La asociación comercial internacional que representa al sector de la gestión de buques reclama una voz única para el transporte marítimo a la hora de trabajar con los reguladores, pues de lo contrario se corre el riesgo de que las políticas populistas se vuelvan irreflexivas y alejen a los posibles inversores.

Al proponer un nuevo «Comité Marítimo Internacional» (IMC), Mark O’Neil, Presidente de InterManager y Director General de Columbia Shipmanagement, afirma que el transporte marítimo necesita «una sola voz» que lo represente a nivel mundial y permita a la comunidad marítima comunicarse más eficazmente con los reguladores.

Mientras el sector se prepara para la conferencia de la ONU sobre el clima COP26, que se celebrará en noviembre, O’Neil insta a aprovechar la cooperación lograda al trabajar colectivamente para hacer frente a los retos que plantea la pandemia del Covid-19, para abordar otros problemas mundiales.

En conjunto, los miembros de InterManager participan en la gestión de más de 5.000 buques y son responsables de más de 250.000 marinos.

En su intervención durante la Cumbre Internacional de Armadores y Gestión de Buques, celebrada la semana pasada en la Semana Internacional del Transporte Marítimo de Londres (LISW21), O’Neil propuso la creación de un «Comité Marítimo Internacional» (IMC) compuesto por representantes de todos los sectores marítimos, cuya presidencia rotaría entre las organizaciones miembros. El IMC recopilaría todos los puntos de vista y opiniones relevantes de los distintos sectores marítimos y presentaría los resultados de un debate informado del sector a los gobiernos que tomen decisiones, lo que repercutirá en el funcionamiento del transporte marítimo en el futuro.

«Creo que el sector necesita urgentemente una mayor colaboración entre los organismos que gobiernan los distintos aspectos de la industria», dijo O’Neil.

«Tenemos que influir en el debate cuando llega a los gobiernos que deciden. En la actualidad tenemos varios organismos que hacen su parte para sus miembros, pero esos miembros sólo representan una parte de la industria. Necesitamos que los puntos de vista del sector se expresen con una sola voz», dijo.
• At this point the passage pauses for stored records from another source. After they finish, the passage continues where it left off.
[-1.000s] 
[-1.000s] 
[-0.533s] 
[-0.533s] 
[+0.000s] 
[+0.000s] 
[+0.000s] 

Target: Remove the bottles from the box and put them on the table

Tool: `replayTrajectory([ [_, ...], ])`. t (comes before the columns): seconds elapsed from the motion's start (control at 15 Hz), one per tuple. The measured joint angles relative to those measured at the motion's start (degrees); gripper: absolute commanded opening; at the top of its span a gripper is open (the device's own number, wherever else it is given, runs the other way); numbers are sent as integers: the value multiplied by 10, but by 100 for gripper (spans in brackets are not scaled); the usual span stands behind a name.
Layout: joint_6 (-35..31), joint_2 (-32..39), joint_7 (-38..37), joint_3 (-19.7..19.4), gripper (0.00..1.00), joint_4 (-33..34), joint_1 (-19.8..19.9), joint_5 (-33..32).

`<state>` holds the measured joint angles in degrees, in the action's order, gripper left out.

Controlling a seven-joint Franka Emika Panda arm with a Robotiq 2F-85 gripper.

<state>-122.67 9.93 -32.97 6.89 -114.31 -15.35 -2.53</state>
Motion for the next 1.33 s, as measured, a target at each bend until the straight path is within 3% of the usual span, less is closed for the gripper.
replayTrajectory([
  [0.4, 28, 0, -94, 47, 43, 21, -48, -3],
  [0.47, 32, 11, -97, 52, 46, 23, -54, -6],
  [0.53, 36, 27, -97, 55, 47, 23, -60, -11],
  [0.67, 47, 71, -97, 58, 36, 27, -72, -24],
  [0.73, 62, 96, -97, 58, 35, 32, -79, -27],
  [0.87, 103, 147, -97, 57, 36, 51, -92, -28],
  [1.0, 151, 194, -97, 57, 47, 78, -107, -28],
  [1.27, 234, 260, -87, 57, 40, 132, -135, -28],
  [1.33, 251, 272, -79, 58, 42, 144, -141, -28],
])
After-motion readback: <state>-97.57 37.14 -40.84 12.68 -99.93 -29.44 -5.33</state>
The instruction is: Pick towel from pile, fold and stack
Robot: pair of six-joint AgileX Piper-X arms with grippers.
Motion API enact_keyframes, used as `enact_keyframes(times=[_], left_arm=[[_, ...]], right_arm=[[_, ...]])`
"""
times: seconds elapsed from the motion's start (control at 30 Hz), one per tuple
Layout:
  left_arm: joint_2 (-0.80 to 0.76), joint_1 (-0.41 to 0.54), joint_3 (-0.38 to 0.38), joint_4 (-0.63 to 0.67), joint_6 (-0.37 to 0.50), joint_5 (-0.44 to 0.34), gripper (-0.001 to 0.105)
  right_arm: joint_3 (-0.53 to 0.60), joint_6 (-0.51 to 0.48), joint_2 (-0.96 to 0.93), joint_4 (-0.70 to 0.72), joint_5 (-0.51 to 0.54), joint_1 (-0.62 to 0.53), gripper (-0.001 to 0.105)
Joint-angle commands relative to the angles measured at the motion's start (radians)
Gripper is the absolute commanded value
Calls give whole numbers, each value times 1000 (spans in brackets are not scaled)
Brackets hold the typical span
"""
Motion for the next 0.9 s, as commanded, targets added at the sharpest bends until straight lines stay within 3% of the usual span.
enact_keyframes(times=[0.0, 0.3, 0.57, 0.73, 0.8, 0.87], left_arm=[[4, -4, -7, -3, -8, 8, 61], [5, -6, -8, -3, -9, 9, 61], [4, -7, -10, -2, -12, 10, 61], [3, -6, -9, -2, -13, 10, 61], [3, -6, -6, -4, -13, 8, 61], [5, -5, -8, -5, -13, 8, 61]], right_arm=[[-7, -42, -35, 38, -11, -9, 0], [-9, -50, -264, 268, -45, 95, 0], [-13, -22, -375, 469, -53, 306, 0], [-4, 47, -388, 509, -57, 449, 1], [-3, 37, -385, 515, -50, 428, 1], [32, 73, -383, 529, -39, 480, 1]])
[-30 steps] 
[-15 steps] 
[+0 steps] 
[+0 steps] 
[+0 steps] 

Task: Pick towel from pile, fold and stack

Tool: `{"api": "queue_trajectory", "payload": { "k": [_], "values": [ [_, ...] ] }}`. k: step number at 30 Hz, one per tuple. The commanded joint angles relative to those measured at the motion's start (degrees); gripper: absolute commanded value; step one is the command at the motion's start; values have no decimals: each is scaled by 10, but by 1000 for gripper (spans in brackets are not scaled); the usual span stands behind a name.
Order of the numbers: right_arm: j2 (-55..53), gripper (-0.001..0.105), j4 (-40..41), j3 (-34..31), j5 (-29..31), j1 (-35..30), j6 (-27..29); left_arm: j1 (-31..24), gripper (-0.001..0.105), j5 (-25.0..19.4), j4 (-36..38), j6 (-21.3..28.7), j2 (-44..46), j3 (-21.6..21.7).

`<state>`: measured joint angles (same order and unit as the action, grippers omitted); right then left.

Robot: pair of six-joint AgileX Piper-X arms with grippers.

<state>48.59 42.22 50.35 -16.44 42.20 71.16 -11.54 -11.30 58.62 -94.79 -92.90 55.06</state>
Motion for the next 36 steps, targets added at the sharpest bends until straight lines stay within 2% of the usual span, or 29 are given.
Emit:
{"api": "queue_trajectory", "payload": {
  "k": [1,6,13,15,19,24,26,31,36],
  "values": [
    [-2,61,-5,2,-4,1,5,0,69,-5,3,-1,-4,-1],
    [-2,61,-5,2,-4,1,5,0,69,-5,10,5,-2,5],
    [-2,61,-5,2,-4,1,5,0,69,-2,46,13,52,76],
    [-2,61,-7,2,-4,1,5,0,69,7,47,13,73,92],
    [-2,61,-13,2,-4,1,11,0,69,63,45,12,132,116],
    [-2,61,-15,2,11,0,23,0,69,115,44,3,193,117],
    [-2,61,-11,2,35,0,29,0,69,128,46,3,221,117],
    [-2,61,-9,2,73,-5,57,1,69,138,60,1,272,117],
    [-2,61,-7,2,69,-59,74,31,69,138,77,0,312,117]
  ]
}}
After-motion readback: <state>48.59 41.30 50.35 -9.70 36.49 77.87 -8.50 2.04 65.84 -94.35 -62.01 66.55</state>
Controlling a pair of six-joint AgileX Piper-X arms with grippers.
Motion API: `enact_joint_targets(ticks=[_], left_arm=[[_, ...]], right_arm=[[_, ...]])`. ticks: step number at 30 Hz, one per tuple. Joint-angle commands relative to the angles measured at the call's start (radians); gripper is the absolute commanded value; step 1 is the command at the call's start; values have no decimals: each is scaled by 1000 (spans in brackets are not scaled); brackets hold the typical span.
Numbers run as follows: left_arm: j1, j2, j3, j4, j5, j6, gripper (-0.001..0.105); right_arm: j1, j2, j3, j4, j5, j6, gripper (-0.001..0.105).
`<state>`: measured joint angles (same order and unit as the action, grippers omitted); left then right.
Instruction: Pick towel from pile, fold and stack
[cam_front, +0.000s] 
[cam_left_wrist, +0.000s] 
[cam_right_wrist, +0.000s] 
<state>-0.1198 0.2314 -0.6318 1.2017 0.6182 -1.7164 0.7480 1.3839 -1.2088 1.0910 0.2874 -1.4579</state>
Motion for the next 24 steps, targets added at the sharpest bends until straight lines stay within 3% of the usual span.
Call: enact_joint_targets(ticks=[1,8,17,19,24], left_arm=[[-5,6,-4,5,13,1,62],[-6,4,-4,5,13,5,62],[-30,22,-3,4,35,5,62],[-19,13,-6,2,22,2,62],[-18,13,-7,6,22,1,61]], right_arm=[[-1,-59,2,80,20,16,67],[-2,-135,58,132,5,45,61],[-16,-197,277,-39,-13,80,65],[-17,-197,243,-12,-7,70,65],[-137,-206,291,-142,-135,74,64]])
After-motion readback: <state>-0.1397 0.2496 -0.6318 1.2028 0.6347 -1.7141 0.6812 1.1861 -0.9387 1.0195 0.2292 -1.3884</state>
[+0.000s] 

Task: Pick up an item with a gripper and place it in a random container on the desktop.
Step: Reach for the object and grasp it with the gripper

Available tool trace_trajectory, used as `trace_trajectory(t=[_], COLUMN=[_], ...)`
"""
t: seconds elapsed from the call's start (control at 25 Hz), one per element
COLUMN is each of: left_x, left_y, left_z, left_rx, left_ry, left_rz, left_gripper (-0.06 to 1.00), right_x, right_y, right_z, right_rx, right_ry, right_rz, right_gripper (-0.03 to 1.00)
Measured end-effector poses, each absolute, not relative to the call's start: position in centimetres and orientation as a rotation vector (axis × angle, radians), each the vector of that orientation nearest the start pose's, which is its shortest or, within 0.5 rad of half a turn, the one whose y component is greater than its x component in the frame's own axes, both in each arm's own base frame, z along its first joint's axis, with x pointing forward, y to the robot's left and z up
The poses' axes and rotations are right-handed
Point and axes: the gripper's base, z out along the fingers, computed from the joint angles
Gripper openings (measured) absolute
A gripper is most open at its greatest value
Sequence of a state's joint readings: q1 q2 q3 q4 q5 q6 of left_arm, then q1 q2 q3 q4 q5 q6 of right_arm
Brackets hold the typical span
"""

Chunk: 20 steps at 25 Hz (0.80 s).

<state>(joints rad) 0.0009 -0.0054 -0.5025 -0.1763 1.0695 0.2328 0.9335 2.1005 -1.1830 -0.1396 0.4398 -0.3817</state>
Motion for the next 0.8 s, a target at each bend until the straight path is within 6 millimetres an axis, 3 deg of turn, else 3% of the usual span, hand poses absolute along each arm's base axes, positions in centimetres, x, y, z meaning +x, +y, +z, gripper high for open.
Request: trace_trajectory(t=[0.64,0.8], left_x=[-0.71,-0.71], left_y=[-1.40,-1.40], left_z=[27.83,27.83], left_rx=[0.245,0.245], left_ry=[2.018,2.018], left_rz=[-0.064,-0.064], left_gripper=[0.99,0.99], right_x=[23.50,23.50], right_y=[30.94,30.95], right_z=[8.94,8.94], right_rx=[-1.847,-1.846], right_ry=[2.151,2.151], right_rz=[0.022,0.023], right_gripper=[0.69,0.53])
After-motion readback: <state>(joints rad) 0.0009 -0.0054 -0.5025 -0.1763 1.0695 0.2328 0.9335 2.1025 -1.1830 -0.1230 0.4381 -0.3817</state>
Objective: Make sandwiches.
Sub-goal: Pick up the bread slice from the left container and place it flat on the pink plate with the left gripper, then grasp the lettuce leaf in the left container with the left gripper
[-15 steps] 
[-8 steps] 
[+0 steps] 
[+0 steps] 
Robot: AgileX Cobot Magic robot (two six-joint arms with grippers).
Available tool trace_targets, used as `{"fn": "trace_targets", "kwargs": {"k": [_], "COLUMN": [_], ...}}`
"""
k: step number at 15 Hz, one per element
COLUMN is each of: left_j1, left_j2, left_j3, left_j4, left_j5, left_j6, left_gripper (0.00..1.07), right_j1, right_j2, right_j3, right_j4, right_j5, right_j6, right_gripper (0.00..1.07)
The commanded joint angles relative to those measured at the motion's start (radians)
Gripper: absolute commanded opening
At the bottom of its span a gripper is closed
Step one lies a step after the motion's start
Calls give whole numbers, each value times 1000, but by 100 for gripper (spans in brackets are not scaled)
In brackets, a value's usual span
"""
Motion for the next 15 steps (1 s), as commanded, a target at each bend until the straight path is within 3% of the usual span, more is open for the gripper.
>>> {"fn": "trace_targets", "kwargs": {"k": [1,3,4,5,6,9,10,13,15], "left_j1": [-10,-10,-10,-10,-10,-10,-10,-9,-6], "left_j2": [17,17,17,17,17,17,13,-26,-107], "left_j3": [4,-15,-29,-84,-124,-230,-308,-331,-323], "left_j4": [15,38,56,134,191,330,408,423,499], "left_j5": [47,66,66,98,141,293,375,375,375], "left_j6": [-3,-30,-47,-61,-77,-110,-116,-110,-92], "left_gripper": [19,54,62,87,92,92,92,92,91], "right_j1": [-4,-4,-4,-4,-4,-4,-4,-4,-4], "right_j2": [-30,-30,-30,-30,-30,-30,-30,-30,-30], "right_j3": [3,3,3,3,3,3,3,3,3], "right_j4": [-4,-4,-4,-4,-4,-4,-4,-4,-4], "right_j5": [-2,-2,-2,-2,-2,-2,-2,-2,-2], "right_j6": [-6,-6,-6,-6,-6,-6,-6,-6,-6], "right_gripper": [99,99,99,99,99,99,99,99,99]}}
«La OMI hace muy bien su trabajo, pero no es la voz del transporte marítimo, ni nunca se pretendió que lo fuera», dijo O’Neil, señalando que la Organización Marítima Internacional (OMI) es un regulador, no un grupo de presión.

Declaró que el transporte marítimo ha llegado demasiado tarde a las discusiones y ha sido el «Johnny-come-lately» del debate internacional, comentó: El transporte marítimo es un sector de inversión a largo plazo y no puede funcionar con políticas populistas e improvisadas; de lo contrario, los inversores se irán a otra parte».

Hay que actuar ahora o «de lo contrario, el transporte marítimo corre el riesgo de perder su elevado estatus dentro de la cadena logística global», afirmó.